Transcribe all the entries word for word, skipping the pictures.

☆ ☆ ☆ ☆

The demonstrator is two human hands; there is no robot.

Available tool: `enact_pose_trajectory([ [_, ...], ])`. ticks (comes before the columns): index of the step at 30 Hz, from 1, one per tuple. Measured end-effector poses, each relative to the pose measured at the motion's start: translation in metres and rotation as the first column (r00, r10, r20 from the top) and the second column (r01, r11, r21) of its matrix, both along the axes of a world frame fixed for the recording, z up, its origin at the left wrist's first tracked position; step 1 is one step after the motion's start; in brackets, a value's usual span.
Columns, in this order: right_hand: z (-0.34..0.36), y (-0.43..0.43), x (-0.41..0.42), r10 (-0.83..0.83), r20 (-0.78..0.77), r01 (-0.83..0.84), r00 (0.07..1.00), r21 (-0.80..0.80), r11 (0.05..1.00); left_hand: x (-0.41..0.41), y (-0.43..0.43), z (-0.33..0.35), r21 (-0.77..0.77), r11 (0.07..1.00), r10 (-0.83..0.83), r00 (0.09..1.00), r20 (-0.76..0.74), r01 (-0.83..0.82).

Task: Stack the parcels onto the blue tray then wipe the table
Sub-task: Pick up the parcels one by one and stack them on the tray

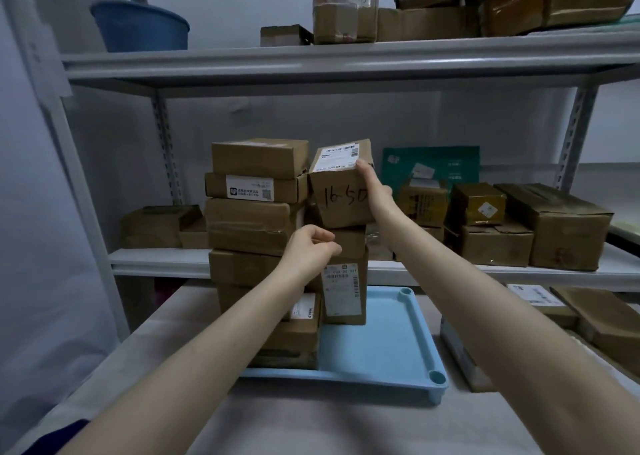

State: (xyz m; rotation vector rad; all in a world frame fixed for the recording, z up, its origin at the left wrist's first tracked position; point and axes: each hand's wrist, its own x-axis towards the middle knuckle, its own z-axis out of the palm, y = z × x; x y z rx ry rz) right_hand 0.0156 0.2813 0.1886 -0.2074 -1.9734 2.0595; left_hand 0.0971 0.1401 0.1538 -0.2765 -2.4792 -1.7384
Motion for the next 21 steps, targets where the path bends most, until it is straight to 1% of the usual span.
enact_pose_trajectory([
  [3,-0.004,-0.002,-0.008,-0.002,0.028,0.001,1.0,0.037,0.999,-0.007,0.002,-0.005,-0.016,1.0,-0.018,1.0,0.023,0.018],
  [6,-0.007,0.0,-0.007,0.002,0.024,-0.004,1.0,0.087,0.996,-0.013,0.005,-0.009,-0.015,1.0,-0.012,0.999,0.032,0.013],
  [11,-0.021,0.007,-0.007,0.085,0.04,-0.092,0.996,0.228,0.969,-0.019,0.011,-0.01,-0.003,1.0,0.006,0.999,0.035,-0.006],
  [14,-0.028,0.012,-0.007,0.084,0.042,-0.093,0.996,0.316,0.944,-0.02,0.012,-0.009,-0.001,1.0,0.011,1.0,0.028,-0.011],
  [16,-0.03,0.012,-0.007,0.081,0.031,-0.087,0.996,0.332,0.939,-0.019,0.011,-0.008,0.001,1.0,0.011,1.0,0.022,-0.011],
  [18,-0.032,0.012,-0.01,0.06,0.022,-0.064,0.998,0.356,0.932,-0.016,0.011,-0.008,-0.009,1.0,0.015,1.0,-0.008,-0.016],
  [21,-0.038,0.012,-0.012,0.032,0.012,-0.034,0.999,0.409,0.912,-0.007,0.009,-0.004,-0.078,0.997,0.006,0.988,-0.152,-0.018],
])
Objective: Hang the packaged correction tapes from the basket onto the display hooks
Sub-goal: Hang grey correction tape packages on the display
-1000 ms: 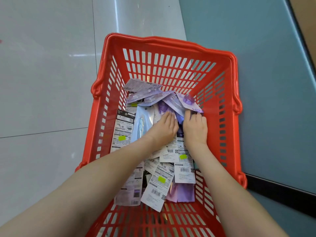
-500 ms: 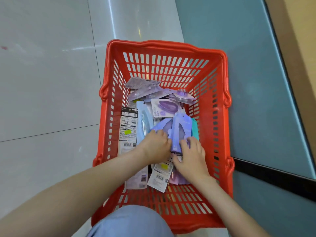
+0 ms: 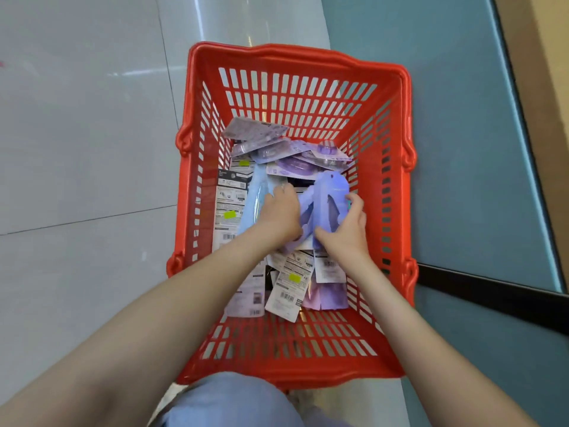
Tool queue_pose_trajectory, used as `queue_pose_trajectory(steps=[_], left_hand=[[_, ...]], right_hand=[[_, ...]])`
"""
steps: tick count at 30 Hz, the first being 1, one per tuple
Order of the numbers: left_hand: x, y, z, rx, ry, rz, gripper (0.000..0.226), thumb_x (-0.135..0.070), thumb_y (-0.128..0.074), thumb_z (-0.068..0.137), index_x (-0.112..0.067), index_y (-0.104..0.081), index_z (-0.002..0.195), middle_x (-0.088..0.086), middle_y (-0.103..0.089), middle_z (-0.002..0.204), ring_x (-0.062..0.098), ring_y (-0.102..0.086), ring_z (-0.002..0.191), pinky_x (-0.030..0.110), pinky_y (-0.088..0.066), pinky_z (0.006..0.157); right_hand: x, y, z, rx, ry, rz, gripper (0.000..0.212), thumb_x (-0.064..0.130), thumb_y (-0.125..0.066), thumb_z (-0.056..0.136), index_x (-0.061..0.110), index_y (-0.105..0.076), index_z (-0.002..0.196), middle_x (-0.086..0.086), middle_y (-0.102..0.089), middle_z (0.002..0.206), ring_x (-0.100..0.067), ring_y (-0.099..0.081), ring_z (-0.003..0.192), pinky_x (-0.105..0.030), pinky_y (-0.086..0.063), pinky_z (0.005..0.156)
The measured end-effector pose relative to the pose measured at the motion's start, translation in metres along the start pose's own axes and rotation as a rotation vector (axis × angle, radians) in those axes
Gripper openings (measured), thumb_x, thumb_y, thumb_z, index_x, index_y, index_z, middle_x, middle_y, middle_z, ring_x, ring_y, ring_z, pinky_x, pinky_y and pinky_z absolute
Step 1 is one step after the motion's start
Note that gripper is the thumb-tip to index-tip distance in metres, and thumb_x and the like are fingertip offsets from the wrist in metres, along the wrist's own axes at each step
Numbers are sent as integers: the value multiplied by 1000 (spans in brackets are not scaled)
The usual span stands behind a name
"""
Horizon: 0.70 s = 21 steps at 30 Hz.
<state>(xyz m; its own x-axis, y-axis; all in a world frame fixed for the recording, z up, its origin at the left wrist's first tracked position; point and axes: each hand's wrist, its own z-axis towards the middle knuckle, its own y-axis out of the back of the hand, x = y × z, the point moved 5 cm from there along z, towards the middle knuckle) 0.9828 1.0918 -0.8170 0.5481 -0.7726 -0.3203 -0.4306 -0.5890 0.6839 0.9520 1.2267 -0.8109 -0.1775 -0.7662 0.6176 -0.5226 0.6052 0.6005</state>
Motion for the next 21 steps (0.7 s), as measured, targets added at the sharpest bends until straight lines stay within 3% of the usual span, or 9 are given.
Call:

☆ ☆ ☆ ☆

### Answer space:
The demonstrator is two human hands; there is no robot.

Available tool: `enact_pose_trajectory([ [_, ...], ])`. ticks (comes before the columns): index of the step at 30 Hz, from 1, one per tuple. Measured end-effector poses, each relative to the pose measured at the motion's start: translation in metres and rotation as the first column (r00, r10, r20 from the top) and the second column (r01, r11, r21) of its matrix, both along the axes of a world frame fixed for the recording, z up, its origin at the left wrist's first tracked position; step 1 is one step after the motion's start; in brackets, a value's usual span.
Columns, in this order: right_hand: z (-0.34..0.36), y (-0.43..0.43), x (-0.41..0.42), r10 (-0.83..0.83), r20 (-0.78..0.77), r01 (-0.83..0.84), r00 (0.07..1.00), r21 (-0.80..0.80), r11 (0.05..1.00); left_hand: x (-0.41..0.41), y (-0.43..0.43), z (-0.33..0.35), r21 (-0.77..0.77), r11 (0.07..1.00), r10 (-0.83..0.83), r00 (0.09..1.00), r20 (-0.76..0.74), r01 (-0.83..0.82).

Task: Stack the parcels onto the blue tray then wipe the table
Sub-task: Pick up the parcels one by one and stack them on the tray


State: (xyz m; rotation vector rad; all in a world frame fixed for the recording, z up, its origin at the left wrist's first tracked position; point and axes: each hand's wrist, its own x-axis towards the middle knuckle, its own z-axis out of the palm, y = z × x; x y z rx ry rz) right_hand 0.0156 0.2813 0.1886 -0.2074 -1.9734 2.0595; left_hand 0.0971 0.1401 0.1538 -0.2765 -2.4792 -1.7384
Motion for the next 21 steps, targets where the path bends most, until it is straight to 1% of the usual span.
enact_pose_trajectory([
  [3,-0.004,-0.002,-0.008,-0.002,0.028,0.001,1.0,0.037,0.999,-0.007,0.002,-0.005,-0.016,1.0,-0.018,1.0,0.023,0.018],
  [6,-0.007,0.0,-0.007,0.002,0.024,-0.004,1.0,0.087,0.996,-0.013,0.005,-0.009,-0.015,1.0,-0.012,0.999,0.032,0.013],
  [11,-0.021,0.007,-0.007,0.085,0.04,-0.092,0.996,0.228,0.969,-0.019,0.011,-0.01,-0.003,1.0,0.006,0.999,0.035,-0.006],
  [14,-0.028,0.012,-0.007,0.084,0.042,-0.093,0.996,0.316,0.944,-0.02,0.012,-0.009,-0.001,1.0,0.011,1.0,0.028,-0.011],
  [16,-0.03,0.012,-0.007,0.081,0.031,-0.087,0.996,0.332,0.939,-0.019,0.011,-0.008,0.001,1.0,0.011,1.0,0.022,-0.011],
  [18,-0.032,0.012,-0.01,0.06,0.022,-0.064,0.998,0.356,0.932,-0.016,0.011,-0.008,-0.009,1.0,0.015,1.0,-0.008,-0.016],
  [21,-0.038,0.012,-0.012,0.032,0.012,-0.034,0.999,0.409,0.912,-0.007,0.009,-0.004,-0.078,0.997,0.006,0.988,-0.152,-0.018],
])
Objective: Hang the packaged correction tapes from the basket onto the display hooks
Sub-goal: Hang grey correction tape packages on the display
-1000 ms: 
-500 ms: 
+0 ms: 
Tool queue_pose_trajectory, used as `queue_pose_trajectory(steps=[_], left_hand=[[_, ...]], right_hand=[[_, ...]])`
"""
steps: tick count at 30 Hz, the first being 1, one per tuple
Order of the numbers: left_hand: x, y, z, rx, ry, rz, gripper (0.000..0.226), thumb_x (-0.135..0.070), thumb_y (-0.128..0.074), thumb_z (-0.068..0.137), index_x (-0.112..0.067), index_y (-0.104..0.081), index_z (-0.002..0.195), middle_x (-0.088..0.086), middle_y (-0.103..0.089), middle_z (-0.002..0.204), ring_x (-0.062..0.098), ring_y (-0.102..0.086), ring_z (-0.002..0.191), pinky_x (-0.030..0.110), pinky_y (-0.088..0.066), pinky_z (0.006..0.157); right_hand: x, y, z, rx, ry, rz, gripper (0.000..0.212), thumb_x (-0.064..0.130), thumb_y (-0.125..0.066), thumb_z (-0.056..0.136), index_x (-0.061..0.110), index_y (-0.105..0.076), index_z (-0.002..0.196), middle_x (-0.086..0.086), middle_y (-0.102..0.089), middle_z (0.002..0.206), ring_x (-0.100..0.067), ring_y (-0.099..0.081), ring_z (-0.003..0.192), pinky_x (-0.105..0.030), pinky_y (-0.086..0.063), pinky_z (0.005..0.156)
The measured end-effector pose relative to the pose measured at the motion's start, translation in metres along the start pose's own axes and rotation as a rotation vector (axis × angle, radians) in those axes
Gripper openings (measured), thumb_x, thumb_y, thumb_z, index_x, index_y, index_z, middle_x, middle_y, middle_z, ring_x, ring_y, ring_z, pinky_x, pinky_y and pinky_z absolute
Step 1 is one step after the motion's start
Note that gripper is the thumb-tip to index-tip distance in metres, and thumb_x and the like are fingertip offsets from the wrist in metres, along the wrist's own axes at each step
Numbers are sent as integers: the value multiplied by 1000 (spans in brackets are not scaled)
The usual span stands behind a name
"""
Horizon: 0.70 s = 21 steps at 30 Hz.
<state>(xyz m; its own x-axis, y-axis; all in a world frame fixed for the recording, z up, its origin at the left wrist's first tracked position; point and axes: each hand's wrist, its own z-axis towards the middle knuckle, its own y-axis out of the back of the hand, x = y × z, the point moved 5 cm from there along z, towards the middle knuckle) 0.9828 1.0918 -0.8170 0.5481 -0.7726 -0.3203 -0.4306 -0.5890 0.6839 0.9520 1.2267 -0.8109 -0.1775 -0.7662 0.6176 -0.5226 0.6052 0.6005</state>
Motion for the next 21 steps (0.7 s), as measured, targets added at the sharpest bends until straight lines stay within 3% of the usual span, or 9 are given.
Call:

No more is needed to finish this exercise.